Adalah benar bahwa Yesus Kristus sangat mengasihi kita, dan kita memuji dan berterima kasih pada-Nya untuk kasih itu, namun, Alkitab mengajarkan bahwa Allah Bapa juga sangat menderita ketika Anak-Nya menderita karena beban dosa-dosa kita (Bandingkan Mazmur 18:4-11 dengan Matius 27:45-51). Dalam cerita Abraham dan Ishak, adalah nyata bahwa sang bapa, Abraham, lebih menderita daripada Ishak. Yesus berkata, “Bapa Sendiri mengasihi kamu” (Yohanes 16:27). Yohanes menulis, “Lihatlah, betapa besarnya kasih yang dikaruniakan Bapa kepada kita, sehingga kita disebut anak-anak Allah, dan memang kita adalah anak-anak Allah. Karena itu dunia tidak mengenal kita, sebab dunia tidak mengenal Dia.” (1 Yohanes 3:1). Kita tidak dapat melihat kasih Bapa jika kita tidak tahu apa yang Dia serahkan bagi kita. “Dalam hal inilah kasih Allah dinyatakan di tengah-tengah kita, yaitu bahwa Allah telah mengutus Anak-Nya yang tunggal ke dalam dunia, supaya kita hidup oleh-Nya.” (1 Yohanes 4:9). Allah memiliki seorang Anak satu-satunya yang dilahirkan-Nya, yang dengan rela Dia serahkan agar anda dapat diampuni dari dosa-dosa anda dan hidup selama-lamanya. Puji Tuhan akan kasih yang begitu indah itu!
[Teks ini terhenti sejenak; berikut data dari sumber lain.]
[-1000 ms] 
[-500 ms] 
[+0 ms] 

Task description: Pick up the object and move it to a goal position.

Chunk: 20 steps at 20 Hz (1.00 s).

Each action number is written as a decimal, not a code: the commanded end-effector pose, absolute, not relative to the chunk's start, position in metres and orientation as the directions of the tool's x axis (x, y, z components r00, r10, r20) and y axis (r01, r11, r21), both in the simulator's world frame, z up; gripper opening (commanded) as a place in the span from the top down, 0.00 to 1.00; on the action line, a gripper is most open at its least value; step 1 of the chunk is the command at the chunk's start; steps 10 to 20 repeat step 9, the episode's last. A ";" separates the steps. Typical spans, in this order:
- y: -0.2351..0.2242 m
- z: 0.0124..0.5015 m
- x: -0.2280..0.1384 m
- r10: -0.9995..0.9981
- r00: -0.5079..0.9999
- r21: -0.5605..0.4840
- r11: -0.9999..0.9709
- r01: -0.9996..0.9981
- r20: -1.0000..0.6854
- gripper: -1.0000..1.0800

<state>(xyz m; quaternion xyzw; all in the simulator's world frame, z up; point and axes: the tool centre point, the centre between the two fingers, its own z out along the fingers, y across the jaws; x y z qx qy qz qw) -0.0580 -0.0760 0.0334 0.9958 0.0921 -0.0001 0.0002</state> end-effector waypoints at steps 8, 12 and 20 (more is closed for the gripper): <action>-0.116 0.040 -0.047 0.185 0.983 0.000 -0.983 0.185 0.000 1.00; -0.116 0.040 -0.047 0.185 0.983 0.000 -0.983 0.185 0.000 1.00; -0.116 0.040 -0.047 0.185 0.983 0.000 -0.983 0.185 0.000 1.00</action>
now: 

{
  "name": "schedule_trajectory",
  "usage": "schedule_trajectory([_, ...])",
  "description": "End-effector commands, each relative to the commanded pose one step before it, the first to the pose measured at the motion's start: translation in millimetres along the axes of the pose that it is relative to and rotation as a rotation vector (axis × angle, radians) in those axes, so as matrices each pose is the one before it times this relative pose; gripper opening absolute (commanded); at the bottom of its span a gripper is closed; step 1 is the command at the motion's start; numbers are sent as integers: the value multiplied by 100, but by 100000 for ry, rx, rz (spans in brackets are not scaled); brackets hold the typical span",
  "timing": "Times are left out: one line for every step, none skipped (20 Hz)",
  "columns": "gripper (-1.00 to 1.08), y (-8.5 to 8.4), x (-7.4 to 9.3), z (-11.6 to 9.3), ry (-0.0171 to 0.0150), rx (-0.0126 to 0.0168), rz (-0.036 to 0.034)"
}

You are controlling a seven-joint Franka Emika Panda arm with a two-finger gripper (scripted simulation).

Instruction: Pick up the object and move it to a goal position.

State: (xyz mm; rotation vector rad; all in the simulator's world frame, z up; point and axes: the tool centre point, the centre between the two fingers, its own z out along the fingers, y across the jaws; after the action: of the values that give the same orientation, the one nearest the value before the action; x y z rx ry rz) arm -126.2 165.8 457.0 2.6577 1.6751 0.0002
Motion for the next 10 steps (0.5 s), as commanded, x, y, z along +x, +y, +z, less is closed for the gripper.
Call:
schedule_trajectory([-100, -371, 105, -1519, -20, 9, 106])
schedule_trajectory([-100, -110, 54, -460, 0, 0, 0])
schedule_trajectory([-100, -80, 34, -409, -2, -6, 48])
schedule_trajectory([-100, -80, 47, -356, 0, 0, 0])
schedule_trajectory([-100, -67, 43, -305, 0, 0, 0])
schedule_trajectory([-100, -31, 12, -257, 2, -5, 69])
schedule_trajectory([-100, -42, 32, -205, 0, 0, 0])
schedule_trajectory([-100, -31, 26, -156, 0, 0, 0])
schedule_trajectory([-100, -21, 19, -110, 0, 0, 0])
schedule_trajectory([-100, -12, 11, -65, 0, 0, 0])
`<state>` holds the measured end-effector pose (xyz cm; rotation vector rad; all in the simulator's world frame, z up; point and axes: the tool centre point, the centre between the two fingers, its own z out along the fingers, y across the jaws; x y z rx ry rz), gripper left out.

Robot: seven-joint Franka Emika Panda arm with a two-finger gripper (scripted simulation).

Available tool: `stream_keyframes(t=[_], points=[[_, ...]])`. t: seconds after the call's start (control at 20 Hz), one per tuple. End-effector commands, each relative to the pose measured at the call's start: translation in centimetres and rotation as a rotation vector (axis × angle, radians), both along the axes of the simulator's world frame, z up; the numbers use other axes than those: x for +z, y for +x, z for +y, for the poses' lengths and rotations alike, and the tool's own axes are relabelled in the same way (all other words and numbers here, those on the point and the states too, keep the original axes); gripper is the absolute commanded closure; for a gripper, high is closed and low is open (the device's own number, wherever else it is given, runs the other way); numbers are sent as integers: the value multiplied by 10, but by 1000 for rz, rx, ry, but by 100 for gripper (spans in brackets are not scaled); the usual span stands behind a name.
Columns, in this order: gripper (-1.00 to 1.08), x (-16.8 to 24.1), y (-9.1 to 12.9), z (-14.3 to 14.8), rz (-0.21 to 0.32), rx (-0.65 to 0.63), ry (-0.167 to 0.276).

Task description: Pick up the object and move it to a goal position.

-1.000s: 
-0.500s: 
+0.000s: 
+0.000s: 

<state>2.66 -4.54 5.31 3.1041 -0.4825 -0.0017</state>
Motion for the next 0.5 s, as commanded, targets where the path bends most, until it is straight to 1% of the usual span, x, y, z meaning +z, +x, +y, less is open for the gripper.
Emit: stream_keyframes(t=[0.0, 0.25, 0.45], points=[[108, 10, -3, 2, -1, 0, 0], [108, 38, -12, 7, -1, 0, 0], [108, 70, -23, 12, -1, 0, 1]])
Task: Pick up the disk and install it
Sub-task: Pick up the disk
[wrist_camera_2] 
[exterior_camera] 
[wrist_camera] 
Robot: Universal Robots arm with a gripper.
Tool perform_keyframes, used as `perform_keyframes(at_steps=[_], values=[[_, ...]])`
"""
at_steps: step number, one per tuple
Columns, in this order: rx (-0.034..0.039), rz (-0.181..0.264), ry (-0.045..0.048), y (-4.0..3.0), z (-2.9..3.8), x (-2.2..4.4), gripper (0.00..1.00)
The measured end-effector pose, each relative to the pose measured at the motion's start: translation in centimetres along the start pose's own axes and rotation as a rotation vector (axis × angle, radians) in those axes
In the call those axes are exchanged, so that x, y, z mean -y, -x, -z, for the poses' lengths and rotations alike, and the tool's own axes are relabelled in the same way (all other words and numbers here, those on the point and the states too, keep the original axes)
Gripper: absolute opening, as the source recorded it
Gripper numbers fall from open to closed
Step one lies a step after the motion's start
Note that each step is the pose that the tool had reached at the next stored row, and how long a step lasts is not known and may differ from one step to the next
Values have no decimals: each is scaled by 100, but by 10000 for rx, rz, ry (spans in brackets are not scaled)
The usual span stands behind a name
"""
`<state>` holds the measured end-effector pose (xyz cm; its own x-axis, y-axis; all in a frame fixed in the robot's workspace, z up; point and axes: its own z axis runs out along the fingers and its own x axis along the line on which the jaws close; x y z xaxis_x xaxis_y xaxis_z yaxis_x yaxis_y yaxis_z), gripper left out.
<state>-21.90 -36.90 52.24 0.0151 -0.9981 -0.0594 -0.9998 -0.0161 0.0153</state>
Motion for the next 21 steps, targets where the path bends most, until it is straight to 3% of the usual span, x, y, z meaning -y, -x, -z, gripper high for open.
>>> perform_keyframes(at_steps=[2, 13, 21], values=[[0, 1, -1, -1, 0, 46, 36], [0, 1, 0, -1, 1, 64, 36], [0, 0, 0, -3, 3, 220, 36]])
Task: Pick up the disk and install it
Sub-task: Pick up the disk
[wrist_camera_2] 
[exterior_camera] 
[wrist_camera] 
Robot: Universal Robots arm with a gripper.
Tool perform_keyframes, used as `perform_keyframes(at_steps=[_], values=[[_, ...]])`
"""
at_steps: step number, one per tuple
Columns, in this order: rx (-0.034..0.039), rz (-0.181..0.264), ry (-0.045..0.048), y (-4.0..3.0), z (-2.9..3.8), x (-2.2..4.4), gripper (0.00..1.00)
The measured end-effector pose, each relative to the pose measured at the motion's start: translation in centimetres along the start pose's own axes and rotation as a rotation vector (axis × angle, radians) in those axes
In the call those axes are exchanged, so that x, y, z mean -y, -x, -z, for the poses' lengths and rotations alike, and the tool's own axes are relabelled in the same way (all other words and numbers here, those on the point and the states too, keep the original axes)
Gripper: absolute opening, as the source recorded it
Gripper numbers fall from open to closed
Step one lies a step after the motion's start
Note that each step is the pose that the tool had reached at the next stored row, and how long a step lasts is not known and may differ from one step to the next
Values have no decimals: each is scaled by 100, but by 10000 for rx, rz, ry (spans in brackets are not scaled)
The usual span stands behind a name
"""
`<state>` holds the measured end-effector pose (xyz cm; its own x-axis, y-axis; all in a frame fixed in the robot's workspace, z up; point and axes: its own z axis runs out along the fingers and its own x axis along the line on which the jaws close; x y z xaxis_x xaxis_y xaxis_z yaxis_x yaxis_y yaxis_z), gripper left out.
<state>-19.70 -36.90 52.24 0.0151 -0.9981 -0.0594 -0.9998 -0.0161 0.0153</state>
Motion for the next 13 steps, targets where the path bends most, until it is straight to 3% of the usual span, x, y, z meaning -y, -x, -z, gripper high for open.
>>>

Banyak orang berpikir bahwa Allah tidak mungkin memiliki seorang Anak, tetapi Yesus berkata, “Bagi manusia hal itu tidak mungkin, tetapi bukan demikian bagi Allah. Sebab segala sesuatu adalah mungkin bagi Allah.” (Markus 10:27). Alkitab menyebut Kristus sebagai Anak Allah paling tidak sebanyak 120 kali. Alkitab menggunakan frase “Anak Allah” sebanyak 47 kali. Ayat-ayat yang menyatakan murninya keputeraan Kristus sebagai “Satu-satunya yang dilahirkan,” ada sebanyak 5 kali, “anak sulung” 3 kali, “anak pertama” 1 kali, dan “Anak Kudus” Allah sebanyak 2 kali. 4 ayat berkata bahwa Dia “dilahirkan” sebelum penjelmaan-Nya. 4 ayat mengatakan bahwa Dia “berasal dari,” “keluar dari” atau “datang dari” Bapa. Bukti-bukti dari kelahiran-Nya ini sangat banyak. Kristus sungguh-sungguh adalah Anak lahir Allah, yang keluar dan datang dari Bapa sebelum semua diciptakan. Jika Allah mengharapkan kita untuk mempercayai sesuatu yang lain, maka Allah bukanlah guru yang pintar, sebab Dia tidak menerangkan maksudnya dengan jelas. Jika Allah ingin agar kita percaya sesuatu yang lain dari apa yang tertulis dalam ayat-ayat tersebut, maka Dia dengan sengaja telah membingungkan kita dengan memberikan banyak firman yang jelas-jelas mengatakan bahwa Kristus adalah benar-benar Anak lahir Allah satu-satunya, tanpa memberi sedikitpun penjelasan bahwa kita harus mengartikannya dengan cara lain yang tidak jelas tertulis. Tetapi “Allah bukan pencipta kebingungan, tetapi kedamaian.” (1 Korintus 13:33 - KJV).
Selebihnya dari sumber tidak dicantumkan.